# Task instructions
Give the listing again, word for word, and let no picture into it.

——————

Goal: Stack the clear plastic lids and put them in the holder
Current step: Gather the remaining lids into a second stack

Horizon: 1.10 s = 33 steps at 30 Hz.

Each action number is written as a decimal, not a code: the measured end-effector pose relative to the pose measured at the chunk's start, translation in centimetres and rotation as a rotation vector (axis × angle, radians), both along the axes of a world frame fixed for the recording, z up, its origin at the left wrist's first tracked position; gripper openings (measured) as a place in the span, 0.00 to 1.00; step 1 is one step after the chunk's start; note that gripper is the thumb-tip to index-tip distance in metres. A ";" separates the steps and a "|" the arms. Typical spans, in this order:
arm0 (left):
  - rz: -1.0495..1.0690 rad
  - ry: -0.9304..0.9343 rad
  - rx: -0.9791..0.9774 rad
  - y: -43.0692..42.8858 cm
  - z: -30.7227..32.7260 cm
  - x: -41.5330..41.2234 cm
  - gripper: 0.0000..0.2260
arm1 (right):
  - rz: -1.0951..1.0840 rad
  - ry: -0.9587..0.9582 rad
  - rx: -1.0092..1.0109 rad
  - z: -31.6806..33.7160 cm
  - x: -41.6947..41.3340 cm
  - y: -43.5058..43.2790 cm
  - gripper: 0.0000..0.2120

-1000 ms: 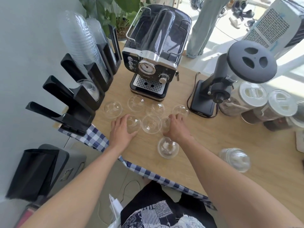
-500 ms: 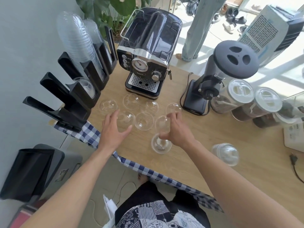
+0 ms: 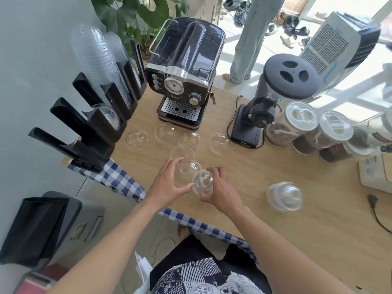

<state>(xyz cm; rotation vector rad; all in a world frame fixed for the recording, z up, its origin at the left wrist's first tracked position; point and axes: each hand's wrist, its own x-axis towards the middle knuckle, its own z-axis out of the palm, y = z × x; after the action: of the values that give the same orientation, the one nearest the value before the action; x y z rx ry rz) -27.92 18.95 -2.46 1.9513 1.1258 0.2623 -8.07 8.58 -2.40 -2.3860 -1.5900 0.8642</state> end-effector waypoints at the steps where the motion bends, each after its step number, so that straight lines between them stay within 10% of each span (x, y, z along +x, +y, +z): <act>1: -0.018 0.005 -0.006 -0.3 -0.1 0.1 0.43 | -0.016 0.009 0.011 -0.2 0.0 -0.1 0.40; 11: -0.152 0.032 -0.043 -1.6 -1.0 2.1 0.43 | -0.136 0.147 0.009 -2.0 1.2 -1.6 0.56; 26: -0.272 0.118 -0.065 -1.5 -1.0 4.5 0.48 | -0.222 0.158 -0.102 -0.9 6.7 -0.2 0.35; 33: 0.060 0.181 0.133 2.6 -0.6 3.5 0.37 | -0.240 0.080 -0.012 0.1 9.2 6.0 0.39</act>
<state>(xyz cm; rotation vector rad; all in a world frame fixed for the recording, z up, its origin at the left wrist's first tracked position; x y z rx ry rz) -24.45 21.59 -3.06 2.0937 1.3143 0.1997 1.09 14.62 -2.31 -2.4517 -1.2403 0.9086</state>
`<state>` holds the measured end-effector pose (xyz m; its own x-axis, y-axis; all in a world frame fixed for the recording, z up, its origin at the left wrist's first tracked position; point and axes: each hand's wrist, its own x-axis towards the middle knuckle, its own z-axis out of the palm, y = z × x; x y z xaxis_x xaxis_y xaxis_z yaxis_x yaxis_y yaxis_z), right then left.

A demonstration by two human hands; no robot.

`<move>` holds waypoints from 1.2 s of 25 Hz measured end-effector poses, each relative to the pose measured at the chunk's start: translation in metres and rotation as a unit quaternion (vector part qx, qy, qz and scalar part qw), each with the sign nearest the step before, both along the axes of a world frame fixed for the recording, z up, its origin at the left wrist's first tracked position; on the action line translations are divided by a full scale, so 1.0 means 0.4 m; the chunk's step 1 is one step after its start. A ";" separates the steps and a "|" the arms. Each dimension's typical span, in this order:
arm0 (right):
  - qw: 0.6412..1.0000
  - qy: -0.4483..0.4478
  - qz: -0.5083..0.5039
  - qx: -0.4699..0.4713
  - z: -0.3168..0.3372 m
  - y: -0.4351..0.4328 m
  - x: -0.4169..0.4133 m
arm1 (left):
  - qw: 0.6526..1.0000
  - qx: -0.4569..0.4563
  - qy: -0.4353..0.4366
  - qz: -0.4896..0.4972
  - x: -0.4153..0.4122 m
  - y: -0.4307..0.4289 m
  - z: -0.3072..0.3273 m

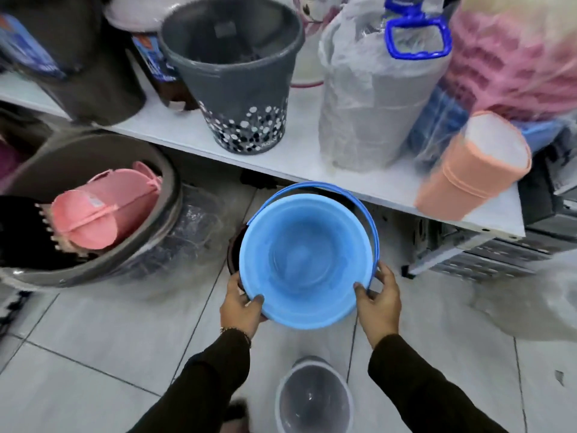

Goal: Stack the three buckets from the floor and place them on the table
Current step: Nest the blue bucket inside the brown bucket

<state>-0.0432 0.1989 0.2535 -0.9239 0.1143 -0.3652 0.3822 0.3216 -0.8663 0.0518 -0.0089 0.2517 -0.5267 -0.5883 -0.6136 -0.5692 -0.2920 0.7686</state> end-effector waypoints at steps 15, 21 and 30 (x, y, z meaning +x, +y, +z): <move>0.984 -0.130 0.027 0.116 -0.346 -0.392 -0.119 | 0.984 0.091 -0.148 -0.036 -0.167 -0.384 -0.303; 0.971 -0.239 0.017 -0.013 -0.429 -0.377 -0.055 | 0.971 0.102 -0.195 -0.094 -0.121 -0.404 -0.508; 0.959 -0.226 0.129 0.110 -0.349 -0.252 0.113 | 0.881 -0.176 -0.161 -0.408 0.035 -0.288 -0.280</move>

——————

# The completed task
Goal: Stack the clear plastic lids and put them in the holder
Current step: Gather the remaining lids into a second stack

Horizon: 1.10 s = 33 steps at 30 Hz.

Each action number is written as a decimal, not a code: the measured end-effector pose relative to the pose measured at the chunk's start, translation in centimetres and rotation as a rotation vector (axis × angle, radians), both along the axes of a world frame fixed for the recording, z up, its origin at the left wrist's first tracked position; gripper openings (measured) as a place in the span, 0.00 to 1.00; step 1 is one step after the chunk's start; note that gripper is the thumb-tip to index-tip distance in metres. A ";" separates the steps and a "|" the arms. Typical spans, in this order:
arm0 (left):
  - rz: -1.0495..1.0690 rad
  - ry: -0.9304..0.9343 rad
  - rx: -0.9791..0.9774 rad
  - y: -43.0692..42.8858 cm
  - z: -30.7227..32.7260 cm
  - x: -41.5330..41.2234 cm
  - gripper: 0.0000..0.2260
arm1 (right):
  - rz: -1.0951..1.0840 rad
  - ry: -0.9587..0.9582 rad
  - rx: -1.0092..1.0109 rad
  - z: -31.6806..33.7160 cm
  - x: -41.6947..41.3340 cm
  - y: -43.5058..43.2790 cm
  - gripper: 0.0000..0.2120

-1000 ms: 
-500 ms: 
+0 ms: 

<state>(xyz cm; rotation vector rad; all in a world frame fixed for the recording, z up, its origin at the left wrist's first tracked position; point and axes: each hand's wrist, its own x-axis towards the middle knuckle, its own z-axis out of the palm, y = z × x; after the action: of the values that give the same orientation, the one nearest the value before the action; x y z rx ry rz) -27.92 18.95 -2.46 1.9513 1.1258 0.2623 -8.07 8.58 -2.40 -2.3860 -1.5900 0.8642</state> end-effector waypoints at the steps where the motion bends, each after its step number, so that straight lines between them stay within 10% of each span (x, y, z along +x, +y, +z): <act>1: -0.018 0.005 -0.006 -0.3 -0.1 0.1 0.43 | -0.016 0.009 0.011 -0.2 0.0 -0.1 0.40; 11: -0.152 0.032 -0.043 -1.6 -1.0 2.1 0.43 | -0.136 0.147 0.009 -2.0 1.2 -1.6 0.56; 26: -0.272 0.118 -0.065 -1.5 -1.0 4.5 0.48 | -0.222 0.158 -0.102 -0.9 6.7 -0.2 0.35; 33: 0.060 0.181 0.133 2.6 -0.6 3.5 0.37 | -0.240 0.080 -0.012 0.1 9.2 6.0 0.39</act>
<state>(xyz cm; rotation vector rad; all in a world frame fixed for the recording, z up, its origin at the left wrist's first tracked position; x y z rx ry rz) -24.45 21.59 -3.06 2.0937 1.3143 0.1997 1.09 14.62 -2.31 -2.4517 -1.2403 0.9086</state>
`<state>` holds the measured end-effector pose (xyz m; its own x-axis, y-axis; all in a world frame fixed for the recording, z up, its origin at the left wrist's first tracked position; point and axes: each hand's wrist, its own x-axis towards the middle knuckle, its own z-axis out of the palm, y = z × x; x y z xaxis_x xaxis_y xaxis_z yaxis_x yaxis_y yaxis_z), right then left.

A demonstration by two human hands; no robot.

`<move>` holds waypoints from 1.2 s of 25 Hz measured end-effector poses, each relative to the pose measured at the chunk's start: translation in metres and rotation as a unit quaternion (vector part qx, qy, qz and scalar part qw), each with the sign nearest the step before, both along the axes of a world frame fixed for the recording, z up, its origin at the left wrist's first tracked position; on the action line translations are divided by a full scale, so 1.0 means 0.4 m; the chunk's step 1 is one step after its start. A ";" separates the steps and a "|" the arms. Each dimension's typical span, in this order:
arm0 (right):
  - qw: 0.6412..1.0000
  - qy: -0.4483..0.4478
  - qz: -0.5083..0.5039
  - qx: -0.4699..0.4713
  - z: -0.3168..0.3372 m
  - y: -0.4351..0.4328 m
  - x: -0.4169..0.4133 m
arm1 (left):
  - qw: 0.6526..1.0000
  - qx: -0.4569..0.4563
  - qy: -0.4353..0.4366
  - qz: -0.4896..0.4972
  - x: -0.4153..0.4122 m
  - y: -0.4307..0.4289 m
  - z: -0.3072..0.3273 m


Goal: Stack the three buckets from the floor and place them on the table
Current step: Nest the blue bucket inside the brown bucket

<state>-0.0432 0.1989 0.2535 -0.9239 0.1143 -0.3652 0.3822 0.3216 -0.8663 0.0518 -0.0089 0.2517 -0.5267 -0.5883 -0.6136 -0.5692 -0.2920 0.7686</state> end-effector waypoints at steps 15, 21 and 30 (x, y, z meaning +x, +y, +z): <move>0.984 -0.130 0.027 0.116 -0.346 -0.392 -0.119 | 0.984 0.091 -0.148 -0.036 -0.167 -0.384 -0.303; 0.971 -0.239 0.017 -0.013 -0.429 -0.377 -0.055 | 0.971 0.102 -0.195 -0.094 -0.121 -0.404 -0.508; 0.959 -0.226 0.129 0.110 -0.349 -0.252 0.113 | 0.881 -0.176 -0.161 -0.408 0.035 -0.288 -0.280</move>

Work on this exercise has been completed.